## About this task
Which lines hold the string "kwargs"? Copy each of them from the material below.

## Listed records
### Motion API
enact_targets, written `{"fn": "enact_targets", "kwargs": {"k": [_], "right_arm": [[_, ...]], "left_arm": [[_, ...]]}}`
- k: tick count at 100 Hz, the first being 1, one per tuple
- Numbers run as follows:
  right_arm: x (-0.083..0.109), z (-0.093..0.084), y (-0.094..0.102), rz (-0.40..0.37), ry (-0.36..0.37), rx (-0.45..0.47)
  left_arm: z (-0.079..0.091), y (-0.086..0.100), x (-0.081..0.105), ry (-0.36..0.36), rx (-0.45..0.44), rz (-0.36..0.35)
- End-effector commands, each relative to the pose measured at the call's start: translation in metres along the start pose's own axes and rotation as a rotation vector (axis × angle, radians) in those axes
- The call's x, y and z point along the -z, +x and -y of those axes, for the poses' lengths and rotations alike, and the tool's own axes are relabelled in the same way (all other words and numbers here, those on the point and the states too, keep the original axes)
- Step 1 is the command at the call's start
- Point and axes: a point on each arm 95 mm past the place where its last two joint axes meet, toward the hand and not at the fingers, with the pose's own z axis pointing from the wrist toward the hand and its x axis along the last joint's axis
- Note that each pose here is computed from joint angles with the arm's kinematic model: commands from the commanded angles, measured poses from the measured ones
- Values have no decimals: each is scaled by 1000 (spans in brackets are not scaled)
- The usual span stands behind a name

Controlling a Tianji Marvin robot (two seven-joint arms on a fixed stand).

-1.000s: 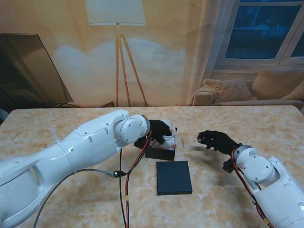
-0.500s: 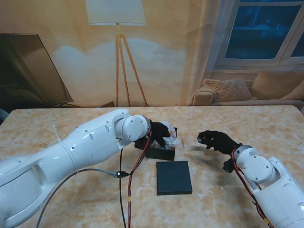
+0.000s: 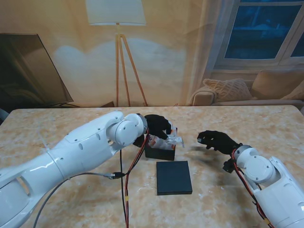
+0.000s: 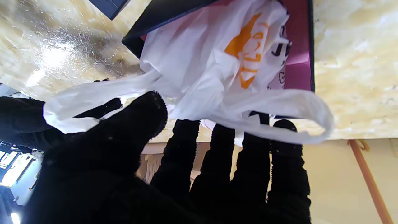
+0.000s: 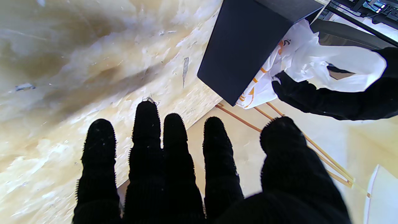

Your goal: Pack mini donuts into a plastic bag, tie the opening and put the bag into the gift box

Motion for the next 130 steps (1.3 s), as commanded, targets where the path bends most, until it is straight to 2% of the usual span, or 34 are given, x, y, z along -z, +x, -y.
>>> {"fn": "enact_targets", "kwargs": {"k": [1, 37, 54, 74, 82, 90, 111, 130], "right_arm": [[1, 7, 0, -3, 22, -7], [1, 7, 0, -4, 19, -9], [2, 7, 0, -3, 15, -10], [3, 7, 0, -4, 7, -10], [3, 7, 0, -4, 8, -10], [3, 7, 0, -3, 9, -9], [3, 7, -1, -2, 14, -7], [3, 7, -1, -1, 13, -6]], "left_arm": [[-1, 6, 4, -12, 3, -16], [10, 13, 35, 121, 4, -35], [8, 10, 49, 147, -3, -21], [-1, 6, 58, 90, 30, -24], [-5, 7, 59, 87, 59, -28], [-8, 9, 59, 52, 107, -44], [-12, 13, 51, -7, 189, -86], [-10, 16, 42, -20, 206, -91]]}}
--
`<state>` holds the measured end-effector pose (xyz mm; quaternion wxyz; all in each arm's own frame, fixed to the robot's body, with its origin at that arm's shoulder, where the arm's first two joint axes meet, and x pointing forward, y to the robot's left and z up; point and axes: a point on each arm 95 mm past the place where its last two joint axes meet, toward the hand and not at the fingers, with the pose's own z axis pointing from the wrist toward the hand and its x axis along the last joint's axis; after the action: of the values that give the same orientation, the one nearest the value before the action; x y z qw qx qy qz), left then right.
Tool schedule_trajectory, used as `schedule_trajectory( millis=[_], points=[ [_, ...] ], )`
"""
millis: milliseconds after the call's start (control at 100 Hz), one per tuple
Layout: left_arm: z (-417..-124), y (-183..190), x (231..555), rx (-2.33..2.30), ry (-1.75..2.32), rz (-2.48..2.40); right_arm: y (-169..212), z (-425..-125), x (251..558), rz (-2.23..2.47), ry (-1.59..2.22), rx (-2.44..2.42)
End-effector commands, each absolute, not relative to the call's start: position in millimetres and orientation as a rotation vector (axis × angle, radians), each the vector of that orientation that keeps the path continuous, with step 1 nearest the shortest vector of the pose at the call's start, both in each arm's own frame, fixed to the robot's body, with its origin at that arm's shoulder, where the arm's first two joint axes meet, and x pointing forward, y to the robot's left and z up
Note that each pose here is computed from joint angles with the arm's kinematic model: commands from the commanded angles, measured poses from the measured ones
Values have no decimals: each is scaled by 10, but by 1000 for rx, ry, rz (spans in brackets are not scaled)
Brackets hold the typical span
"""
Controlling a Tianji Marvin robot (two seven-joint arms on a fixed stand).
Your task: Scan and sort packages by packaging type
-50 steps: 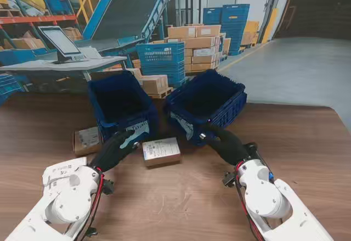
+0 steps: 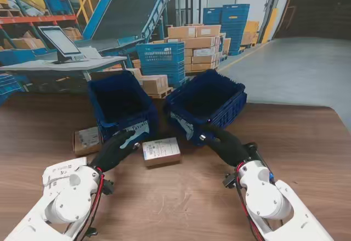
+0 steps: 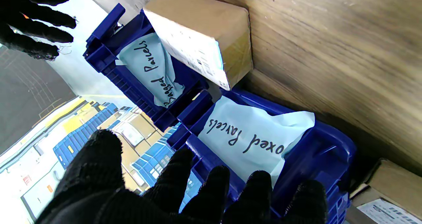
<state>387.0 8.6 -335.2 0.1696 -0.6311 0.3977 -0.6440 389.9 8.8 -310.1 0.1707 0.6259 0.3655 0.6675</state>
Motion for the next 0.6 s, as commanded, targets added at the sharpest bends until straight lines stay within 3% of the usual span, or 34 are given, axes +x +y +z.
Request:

## Expected answer
enact_targets, written `{"fn": "enact_targets", "kwargs": {"k": [_], "right_arm": [[_, ...]], "left_arm": [[_, ...]]}}`
>>> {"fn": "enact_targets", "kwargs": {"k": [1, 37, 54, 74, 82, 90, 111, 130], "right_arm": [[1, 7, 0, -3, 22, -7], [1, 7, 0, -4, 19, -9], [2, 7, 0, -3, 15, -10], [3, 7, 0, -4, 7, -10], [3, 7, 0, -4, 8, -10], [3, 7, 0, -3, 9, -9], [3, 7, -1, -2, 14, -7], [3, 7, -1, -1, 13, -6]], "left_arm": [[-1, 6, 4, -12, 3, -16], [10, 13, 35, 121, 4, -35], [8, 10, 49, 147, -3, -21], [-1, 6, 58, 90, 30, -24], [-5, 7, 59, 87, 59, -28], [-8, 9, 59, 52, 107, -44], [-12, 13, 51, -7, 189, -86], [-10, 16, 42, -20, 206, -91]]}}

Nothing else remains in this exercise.